On August 6 we met up with a friend of a friend in town, Will Runyon, at the glamourous Glamour Bar on the Bund for an afternoon of concert cello in sumptuous surroundings in honor of Lingling's Birthday. We then went off to a regal seafood dinner at a palacial restaurant full of tanks of delicious and probably endangered underwater species, including sturgeon, wrasses, shark/sharkfin and, yes, waterbugs.
You can view the whole album here:
http://pg.photos.yahoo.com/ph/shinpath/album?.dir=d646scd

Shanghai continues to expand and amaze. Thanks to the efforts of a few preservationists, enough of the old architercture and row house districts are being saved, but only just. Country people continue to pour in, 3 million last year alone. I spent a broiling afternoon people watching around Shanghai
Railway Station, where these masses squat in the sun, their meager baggage and possessions wrapped in rice sacks and rope, either waiting to leave or for their local connection to arrive. 100 million on the move at anyone time, so they say. I wish them well.

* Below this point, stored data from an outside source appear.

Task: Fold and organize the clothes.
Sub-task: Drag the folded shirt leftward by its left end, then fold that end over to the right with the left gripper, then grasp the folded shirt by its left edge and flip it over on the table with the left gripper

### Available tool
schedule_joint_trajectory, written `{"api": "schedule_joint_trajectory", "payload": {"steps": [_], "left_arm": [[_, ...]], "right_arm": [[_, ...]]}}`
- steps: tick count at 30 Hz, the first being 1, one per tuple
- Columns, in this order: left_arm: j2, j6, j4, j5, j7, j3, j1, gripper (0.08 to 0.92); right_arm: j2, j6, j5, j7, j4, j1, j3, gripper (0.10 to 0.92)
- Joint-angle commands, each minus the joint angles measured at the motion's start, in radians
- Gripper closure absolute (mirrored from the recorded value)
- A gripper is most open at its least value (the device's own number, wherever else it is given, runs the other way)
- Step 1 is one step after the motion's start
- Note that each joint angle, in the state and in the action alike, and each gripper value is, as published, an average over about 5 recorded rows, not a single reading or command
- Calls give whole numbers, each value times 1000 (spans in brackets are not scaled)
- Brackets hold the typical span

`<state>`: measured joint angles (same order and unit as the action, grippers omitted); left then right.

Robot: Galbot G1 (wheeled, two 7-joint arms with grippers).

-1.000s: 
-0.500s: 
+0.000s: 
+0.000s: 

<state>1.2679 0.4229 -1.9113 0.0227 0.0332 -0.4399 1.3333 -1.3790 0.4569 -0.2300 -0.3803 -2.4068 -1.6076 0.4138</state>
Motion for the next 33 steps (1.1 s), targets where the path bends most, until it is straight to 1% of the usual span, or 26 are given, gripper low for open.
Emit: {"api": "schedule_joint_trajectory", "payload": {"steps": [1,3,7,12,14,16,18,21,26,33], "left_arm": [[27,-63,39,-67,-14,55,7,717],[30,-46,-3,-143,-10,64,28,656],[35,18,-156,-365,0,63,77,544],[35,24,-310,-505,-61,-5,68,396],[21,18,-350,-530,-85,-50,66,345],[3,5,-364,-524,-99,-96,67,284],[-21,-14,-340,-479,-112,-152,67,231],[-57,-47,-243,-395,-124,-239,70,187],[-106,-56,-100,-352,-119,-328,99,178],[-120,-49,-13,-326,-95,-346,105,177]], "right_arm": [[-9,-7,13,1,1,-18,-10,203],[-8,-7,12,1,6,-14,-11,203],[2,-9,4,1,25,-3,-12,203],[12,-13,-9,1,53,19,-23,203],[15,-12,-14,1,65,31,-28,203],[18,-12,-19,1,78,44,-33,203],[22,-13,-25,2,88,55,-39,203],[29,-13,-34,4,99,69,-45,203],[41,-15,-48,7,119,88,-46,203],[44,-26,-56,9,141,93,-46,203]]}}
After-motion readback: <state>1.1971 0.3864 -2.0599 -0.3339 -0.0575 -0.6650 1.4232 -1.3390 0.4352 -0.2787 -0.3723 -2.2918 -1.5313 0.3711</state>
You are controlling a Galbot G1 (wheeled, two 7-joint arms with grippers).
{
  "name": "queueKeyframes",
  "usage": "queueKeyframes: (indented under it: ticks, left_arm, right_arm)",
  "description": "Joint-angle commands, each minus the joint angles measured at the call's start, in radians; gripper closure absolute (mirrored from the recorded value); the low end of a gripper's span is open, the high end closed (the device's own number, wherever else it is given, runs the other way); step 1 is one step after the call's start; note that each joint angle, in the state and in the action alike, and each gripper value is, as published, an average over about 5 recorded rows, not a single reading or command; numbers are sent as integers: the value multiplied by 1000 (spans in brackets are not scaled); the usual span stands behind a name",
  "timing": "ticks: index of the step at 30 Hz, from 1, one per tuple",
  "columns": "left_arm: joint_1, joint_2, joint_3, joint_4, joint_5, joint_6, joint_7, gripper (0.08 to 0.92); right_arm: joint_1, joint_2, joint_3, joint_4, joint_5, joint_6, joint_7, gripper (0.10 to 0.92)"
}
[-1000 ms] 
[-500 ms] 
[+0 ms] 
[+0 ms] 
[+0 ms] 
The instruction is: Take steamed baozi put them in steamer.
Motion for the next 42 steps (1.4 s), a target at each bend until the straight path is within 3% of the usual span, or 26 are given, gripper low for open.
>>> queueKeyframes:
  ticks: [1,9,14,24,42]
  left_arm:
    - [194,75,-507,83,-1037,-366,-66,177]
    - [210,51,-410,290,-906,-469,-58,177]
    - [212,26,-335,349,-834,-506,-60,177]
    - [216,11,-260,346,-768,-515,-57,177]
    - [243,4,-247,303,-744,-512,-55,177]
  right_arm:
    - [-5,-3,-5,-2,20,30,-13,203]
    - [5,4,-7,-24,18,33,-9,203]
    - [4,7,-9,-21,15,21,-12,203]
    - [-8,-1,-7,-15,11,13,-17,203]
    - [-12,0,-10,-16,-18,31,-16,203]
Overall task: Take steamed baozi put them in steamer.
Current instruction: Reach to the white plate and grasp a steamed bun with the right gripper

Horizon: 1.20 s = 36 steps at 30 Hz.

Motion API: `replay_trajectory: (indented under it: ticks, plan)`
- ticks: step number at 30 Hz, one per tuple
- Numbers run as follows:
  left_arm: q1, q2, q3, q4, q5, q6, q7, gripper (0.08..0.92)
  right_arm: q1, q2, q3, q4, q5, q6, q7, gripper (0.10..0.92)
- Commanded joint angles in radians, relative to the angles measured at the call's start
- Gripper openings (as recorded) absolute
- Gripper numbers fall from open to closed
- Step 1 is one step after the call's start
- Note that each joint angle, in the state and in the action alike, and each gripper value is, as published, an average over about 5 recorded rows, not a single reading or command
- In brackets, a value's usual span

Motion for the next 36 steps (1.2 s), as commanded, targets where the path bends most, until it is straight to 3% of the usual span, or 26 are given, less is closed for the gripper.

I found a gripping book about another great migration here, the one at home along
the Mexican-American border. The Devil's Highway by Luis Alberto Urrea reads like an account of the Titanic, but this time all of the passengers were Mexican migrants from Veracruz. The true account tells how a group of 30 were led
by an inexperienced 'coyote' into the desert of SW Arizona, the 'devil's highway,' got lost, and then one by one,how half of them slowly died from thirst and exposure to the sun. Urrea finds sympathy for the Border Patrol, who tried to rescue the survivors with all of their resources, and scorn for both the American and Mexican governments who let the traffic continue unabated. I learned about how the coyote gangs recruit,manipulate, and often abandon their human cargos, in much the same way that the snake heads in China do. It brought back memories of waiting in the desert in the town of Sonoita, only we were getting clearance to go south. I'm sending a copy to my father.